**Problem to work on**
Reproduce this listing from its first line through the line with "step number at", inclusive, leaving out all that follows.

**Information provided**
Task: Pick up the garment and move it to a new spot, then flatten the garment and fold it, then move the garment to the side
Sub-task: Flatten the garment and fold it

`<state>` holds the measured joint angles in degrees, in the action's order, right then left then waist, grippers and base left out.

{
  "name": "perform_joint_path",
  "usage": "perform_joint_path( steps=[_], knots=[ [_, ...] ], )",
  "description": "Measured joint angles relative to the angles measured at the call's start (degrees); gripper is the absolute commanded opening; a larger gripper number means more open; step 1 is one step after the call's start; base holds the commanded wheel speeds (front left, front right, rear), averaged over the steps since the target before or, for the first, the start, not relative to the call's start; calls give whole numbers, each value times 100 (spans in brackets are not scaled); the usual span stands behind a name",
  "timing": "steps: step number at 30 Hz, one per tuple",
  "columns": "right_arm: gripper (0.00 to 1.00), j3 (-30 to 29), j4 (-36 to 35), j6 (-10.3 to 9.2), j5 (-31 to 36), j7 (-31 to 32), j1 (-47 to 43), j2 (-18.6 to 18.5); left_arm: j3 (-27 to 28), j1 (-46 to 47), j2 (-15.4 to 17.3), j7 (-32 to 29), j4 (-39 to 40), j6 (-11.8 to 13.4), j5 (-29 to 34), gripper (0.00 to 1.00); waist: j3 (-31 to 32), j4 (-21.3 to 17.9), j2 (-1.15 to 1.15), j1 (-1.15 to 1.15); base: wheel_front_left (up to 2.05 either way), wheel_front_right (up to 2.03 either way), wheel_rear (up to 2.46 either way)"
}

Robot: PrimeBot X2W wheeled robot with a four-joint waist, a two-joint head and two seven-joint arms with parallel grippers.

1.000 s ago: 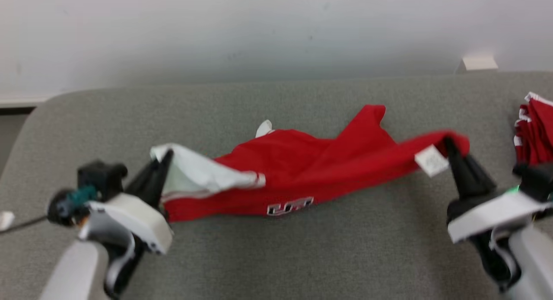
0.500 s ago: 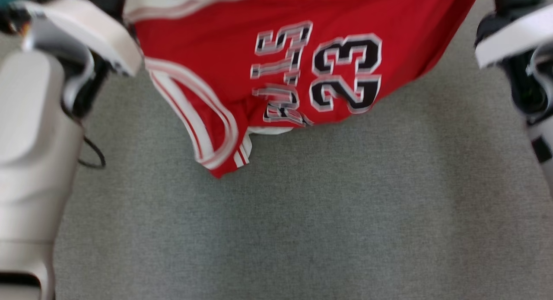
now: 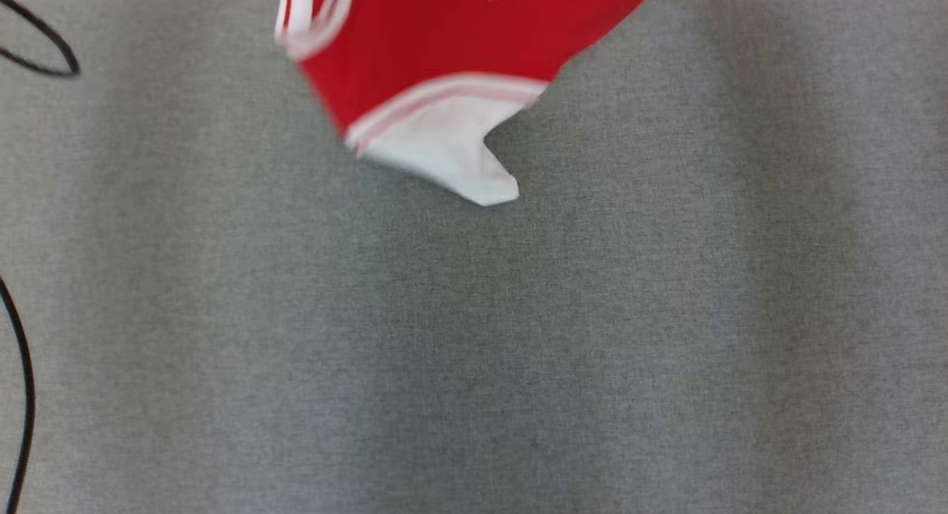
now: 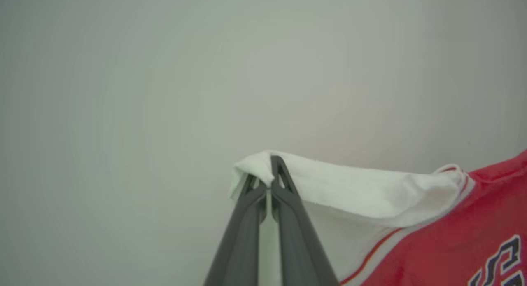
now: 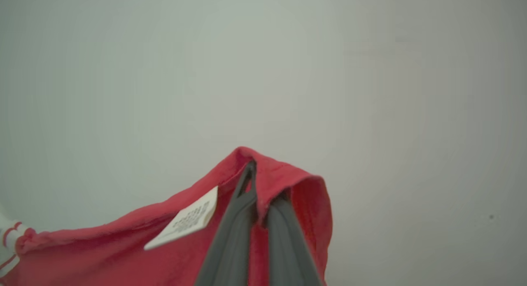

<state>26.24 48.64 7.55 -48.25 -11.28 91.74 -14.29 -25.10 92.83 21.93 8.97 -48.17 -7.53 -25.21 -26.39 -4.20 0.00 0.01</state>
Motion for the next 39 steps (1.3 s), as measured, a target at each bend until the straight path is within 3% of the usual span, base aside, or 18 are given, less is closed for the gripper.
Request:
perform_joint_path(
  steps=[12,20,30,39],
  knots=[
    [0,215,899,0,-190,-68,801,-64,-131,1032,-344,152,-1018,-1,-160,0,338,55,0,-1,0,0,0],
    [0,509,945,0,-643,183,585,-36,-182,992,-554,71,-1141,0,-967,0,160,134,0,-1,0,0,0],
    [0,1170,627,0,-1156,479,-98,-220,-844,299,-259,-105,-627,0,-1852,0,-6,253,0,-1,0,0,0],
    [0,1869,-246,0,-1991,1055,-1508,-704,-1956,-1181,438,-1277,533,0,-2865,0,573,233,0,-1,0,0,0]
  ],
)
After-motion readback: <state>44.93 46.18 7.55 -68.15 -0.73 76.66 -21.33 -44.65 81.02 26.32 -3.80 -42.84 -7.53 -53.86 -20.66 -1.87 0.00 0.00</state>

**Response**
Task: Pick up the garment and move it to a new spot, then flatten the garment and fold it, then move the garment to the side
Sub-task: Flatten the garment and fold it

`<state>` holds the measured joint angles in degrees, in the action's order, right then left then waist, grippers and base left out.

{
  "name": "perform_joint_path",
  "usage": "perform_joint_path( steps=[_], knots=[ [_, ...] ], )",
  "description": "Measured joint angles relative to the angles measured at the call's start (degrees); gripper is the absolute commanded opening; a larger gripper number means more open; step 1 is one step after the call's start; base holds the commanded wheel speeds (front left, front right, rear), averaged over the steps since the target before or, for the first, the start, not relative to the call's start; calls give whole numbers, each value times 100 (spans in brackets are not scaled); the usual span stands behind a name",
  "timing": "steps: step number at 30 Hz, one per tuple",

Work on the exercise is now finished.